_REQUIRED ACTION_. Gather all lines in the records below that include the word "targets".

(Data excerpts)
☆ ☆ ☆ ☆ ☆
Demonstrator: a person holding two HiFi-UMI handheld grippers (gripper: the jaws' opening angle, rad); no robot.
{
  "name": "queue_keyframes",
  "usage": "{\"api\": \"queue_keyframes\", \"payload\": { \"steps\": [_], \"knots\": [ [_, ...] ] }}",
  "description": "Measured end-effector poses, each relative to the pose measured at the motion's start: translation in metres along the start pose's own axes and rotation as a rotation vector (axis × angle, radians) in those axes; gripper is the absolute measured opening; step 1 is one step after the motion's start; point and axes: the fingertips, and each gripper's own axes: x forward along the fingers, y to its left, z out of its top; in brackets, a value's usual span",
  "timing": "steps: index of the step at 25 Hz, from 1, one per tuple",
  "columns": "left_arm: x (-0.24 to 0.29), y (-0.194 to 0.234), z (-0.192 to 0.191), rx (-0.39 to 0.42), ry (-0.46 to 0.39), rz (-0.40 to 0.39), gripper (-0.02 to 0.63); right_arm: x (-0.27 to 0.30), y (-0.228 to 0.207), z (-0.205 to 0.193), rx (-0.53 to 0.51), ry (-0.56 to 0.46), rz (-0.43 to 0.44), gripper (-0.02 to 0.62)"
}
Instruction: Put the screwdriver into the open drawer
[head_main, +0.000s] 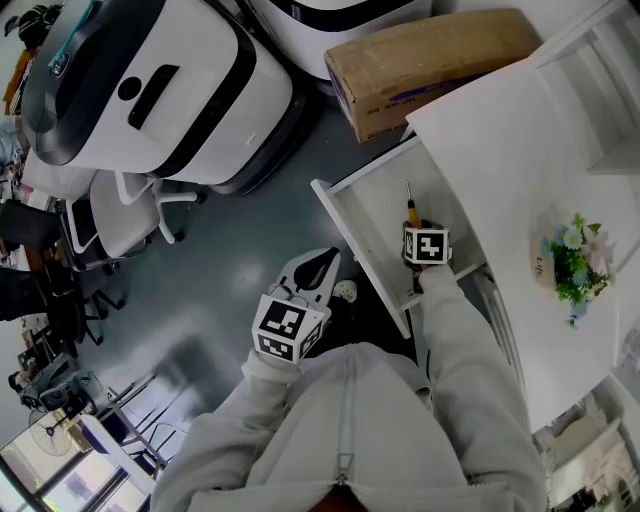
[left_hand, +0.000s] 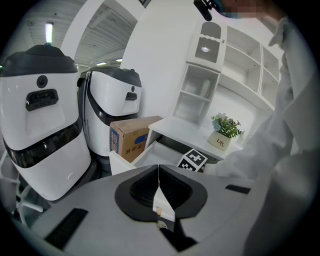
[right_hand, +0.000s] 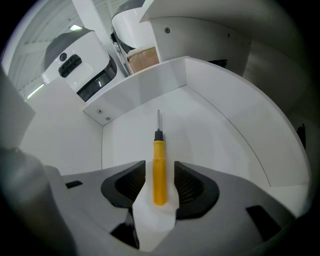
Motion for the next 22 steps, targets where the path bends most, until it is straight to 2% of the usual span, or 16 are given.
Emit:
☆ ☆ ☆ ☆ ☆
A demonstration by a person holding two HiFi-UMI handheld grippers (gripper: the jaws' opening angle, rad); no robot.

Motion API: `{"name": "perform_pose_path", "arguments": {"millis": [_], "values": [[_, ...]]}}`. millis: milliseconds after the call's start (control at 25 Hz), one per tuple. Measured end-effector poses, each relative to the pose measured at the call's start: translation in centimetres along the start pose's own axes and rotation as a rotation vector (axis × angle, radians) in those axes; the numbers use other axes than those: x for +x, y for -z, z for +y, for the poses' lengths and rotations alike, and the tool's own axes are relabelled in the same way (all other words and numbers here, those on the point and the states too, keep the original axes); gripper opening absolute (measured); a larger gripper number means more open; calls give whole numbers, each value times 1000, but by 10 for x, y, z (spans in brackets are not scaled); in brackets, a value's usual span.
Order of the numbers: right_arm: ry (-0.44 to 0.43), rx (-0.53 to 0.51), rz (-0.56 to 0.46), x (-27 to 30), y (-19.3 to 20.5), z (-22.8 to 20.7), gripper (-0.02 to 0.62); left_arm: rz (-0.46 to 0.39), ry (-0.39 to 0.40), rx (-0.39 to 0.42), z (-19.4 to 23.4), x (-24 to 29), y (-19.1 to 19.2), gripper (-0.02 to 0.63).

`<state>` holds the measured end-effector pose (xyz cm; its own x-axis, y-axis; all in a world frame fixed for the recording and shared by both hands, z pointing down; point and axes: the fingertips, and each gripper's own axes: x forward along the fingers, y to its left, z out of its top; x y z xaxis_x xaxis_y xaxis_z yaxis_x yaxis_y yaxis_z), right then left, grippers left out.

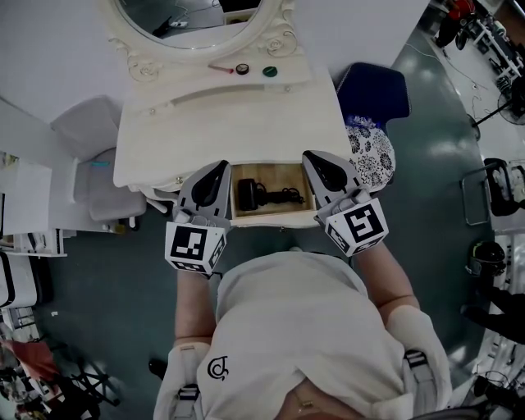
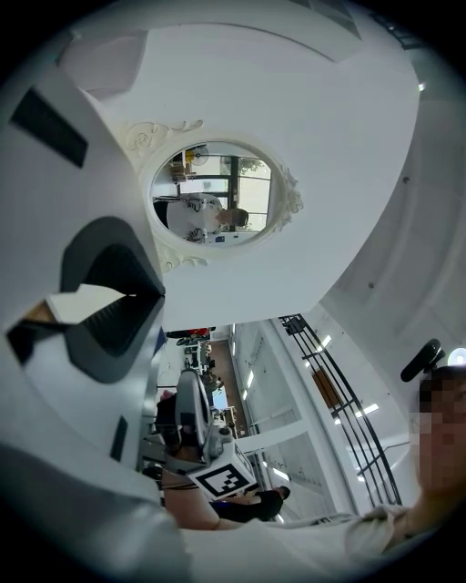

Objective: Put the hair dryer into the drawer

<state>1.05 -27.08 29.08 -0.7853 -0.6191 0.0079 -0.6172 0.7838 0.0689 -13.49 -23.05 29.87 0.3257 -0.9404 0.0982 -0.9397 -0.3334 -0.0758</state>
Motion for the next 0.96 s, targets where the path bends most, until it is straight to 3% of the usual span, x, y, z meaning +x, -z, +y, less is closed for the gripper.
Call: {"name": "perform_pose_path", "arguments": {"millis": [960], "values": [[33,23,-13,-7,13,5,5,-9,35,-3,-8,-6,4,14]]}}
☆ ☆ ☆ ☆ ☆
_YOUR SOLUTION_.
Motion for the next 22 steps, targets where the path bends most, until it is straight to 2% of the usual span, or 16 are given.
Motion for the next 0.96 s, targets where the path bends most, until it is straight to 3% of the usual span, x, y, z meaning +x, -z, +y, less is closed for the gripper.

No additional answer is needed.